Apesar de suspensão da greve, metrô de São Paulo tem atraso e estações lotadas

Usuário do metrô enfrentou filas devido ao atraso de abertura das estações

  • Por Jovem Pan
  • 28/07/2020 07h34 - Atualizado em 28/07/2020 10h03
ALOISIO MAURICIO/FOTOARENA/ESTADÃO CONTEÚDOEstações do metrô tiveram aglomerações nesta manhã

Apesar de o Sindicato dos Metroviários de São Paulo ter decidido suspender a greve  marcada para esta terça-feira, 28 de julho, que previa a paralisação de trens e metrôs a partir da meia noite na cidade de São Paulo, o usuário do metrô enfrentou dificuldades nesta manhã, já que funcionários da madrugada não foram trabalhar, o que atrasou a operação e causou filas nas estações e problemas para quem buscava embarcar. Geralmente, as estações abrem 4h40 todos os dias, algo que não foi possível e gerou o transtorno. O secretário de Transportes Metropolitanos, Alexandre Baldy, usou seu Twitter para pedir desculpas à população e justificar os problemas. “Pois as tratativas que realizei com o Sindicato dos Metroviários ocorreram próximo às 0h, onde busquei evitar a greve em momento de pandemia do novo coronavírus”, escreveu.
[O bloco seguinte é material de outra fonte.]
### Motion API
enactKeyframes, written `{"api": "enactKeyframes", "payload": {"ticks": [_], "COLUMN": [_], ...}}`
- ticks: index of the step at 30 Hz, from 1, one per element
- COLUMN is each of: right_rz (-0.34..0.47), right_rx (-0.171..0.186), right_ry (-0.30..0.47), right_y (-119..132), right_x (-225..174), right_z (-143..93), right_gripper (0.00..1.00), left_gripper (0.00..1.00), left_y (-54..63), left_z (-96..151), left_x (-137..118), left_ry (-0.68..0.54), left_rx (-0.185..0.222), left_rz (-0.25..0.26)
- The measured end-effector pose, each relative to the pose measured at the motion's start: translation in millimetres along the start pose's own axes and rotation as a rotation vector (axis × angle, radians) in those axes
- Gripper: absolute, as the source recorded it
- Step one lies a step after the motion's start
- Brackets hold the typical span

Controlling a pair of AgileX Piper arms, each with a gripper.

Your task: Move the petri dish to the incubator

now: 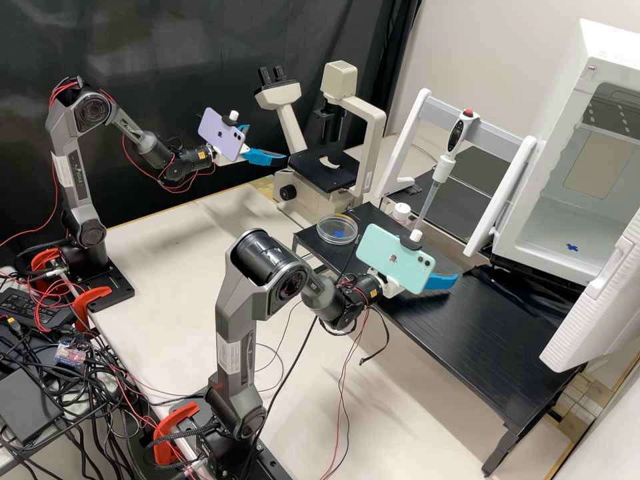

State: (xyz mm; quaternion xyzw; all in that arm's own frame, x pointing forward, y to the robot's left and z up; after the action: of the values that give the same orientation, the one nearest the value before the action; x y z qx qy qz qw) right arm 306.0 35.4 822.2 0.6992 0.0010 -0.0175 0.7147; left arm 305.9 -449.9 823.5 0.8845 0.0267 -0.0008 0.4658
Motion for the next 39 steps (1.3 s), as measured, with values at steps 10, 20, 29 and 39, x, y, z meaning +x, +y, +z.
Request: {"api": "enactKeyframes", "payload": {"ticks": [10, 20, 29, 39], "right_rz": [-0.002, -0.002, -0.156, -0.297], "right_rx": [0.0, 0.067, 0.031, 0.01], "right_ry": [-0.002, 0.139, 0.367, 0.412], "right_y": [-1.0, -5.0, -37.4, -74.8], "right_x": [-3.5, -40.5, -63.0, -57.0], "right_z": [1.0, -17.6, -53.8, -67.5], "right_gripper": [1.0, 1.0, 1.0, 1.0], "left_gripper": [1.0, 1.0, 1.0, 1.0], "left_y": [0.0, 0.0, 0.0, 0.0], "left_z": [0.0, 0.0, 0.0, 0.0], "left_x": [0.0, 0.0, 0.0, 0.0], "left_ry": [0.0, 0.0, 0.0, 0.0], "left_rx": [0.0, 0.0, 0.0, 0.0], "left_rz": [0.0, 0.0, 0.0, 0.0]}}
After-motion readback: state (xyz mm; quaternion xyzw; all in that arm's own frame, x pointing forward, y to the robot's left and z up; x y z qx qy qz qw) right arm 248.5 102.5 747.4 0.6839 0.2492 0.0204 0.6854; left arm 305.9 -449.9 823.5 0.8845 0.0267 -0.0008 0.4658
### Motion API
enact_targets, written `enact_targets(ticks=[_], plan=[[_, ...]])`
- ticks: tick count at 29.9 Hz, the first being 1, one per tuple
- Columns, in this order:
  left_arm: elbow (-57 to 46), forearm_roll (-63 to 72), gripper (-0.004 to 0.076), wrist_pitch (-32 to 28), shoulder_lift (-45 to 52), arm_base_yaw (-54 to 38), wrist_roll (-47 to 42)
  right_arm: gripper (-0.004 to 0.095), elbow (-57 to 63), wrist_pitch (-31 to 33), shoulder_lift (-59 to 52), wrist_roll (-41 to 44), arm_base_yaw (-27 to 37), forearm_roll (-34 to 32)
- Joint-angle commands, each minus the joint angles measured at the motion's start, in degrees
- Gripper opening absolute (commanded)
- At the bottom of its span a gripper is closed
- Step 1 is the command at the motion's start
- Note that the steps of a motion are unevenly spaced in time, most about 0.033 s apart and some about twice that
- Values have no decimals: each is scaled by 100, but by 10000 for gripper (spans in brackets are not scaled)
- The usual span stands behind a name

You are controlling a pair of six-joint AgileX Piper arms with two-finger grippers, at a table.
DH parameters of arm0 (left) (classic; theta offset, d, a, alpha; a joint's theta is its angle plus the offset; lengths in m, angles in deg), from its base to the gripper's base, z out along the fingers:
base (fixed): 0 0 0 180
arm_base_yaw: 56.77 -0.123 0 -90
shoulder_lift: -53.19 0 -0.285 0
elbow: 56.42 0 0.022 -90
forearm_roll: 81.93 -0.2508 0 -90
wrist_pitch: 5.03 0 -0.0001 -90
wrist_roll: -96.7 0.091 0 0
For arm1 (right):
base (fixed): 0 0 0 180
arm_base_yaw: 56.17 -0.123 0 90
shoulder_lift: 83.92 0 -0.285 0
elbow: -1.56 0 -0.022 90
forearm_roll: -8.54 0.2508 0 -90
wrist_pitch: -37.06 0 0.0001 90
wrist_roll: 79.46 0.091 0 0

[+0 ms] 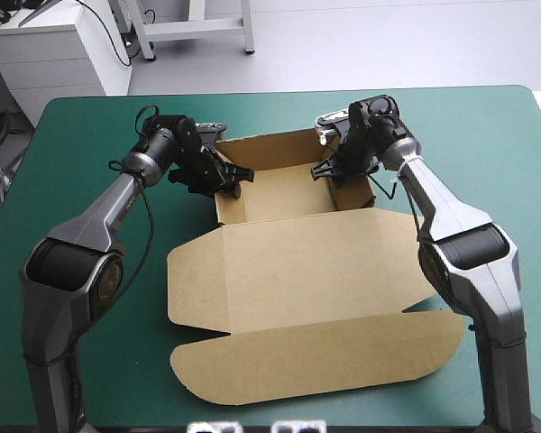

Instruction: Fold the box

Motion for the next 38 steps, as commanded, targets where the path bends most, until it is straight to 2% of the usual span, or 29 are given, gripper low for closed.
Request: enact_targets(ticks=[1,4,9,19,27,33,38], plan=[[301,116,431,-9,359,27,17,508,-65,145,-385,-111,-40,249],[444,116,431,167,359,27,4,509,-121,145,-565,-118,14,99],[740,99,431,446,359,27,28,509,-333,145,-787,-163,190,352],[943,-348,431,955,359,27,-121,514,-347,145,-888,-308,199,291],[1597,-360,431,1163,359,27,-527,514,-347,145,-943,-308,199,293],[2014,-339,430,1172,371,27,-765,514,-366,145,-1274,-254,199,13],[2024,-339,351,1172,675,27,-635,514,-366,145,-1750,-197,199,-4]])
Em assembleia virtual realizada no início da madrugada, cerca de 80% da categoria votou pela suspensão da paralisação, após a Secretaria de Transportes Metropolitanos aceitar a proposta feita pelo Ministério Público do Trabalho, que, entre outros ajustes, prevê a manutenção do adicional noturno em 50% e do adicional de horas extras em 100%.

A decisão foi anunciada em uma transmissão ao vivo na página do Facebook dos metroviários na madrugada desta terça-feira. Em nota, o sindicato explica que convocou uma nova assembleia depois de o secretário de Transportes Metropolitanos, Alexandre Baldy entrar em contato com os dirigentes do movimento aceitando renovação do acordo coletivo até abril de 2021, cujas clausulas haviam sido votadas pela categoria na noite de segunda-feira, 27 de junho, quando foi deliberada a greve.  Os funcionários da SP-Trans e CPTM protestavam contra diminuição e corte de “vários direitos dos metroviários nos salários de junho”, e a paralisação afetaria as linhas 1-Azul, 2-Verde, 3-Vermelha do metrô de São Paulo e 15-Prata, do trem.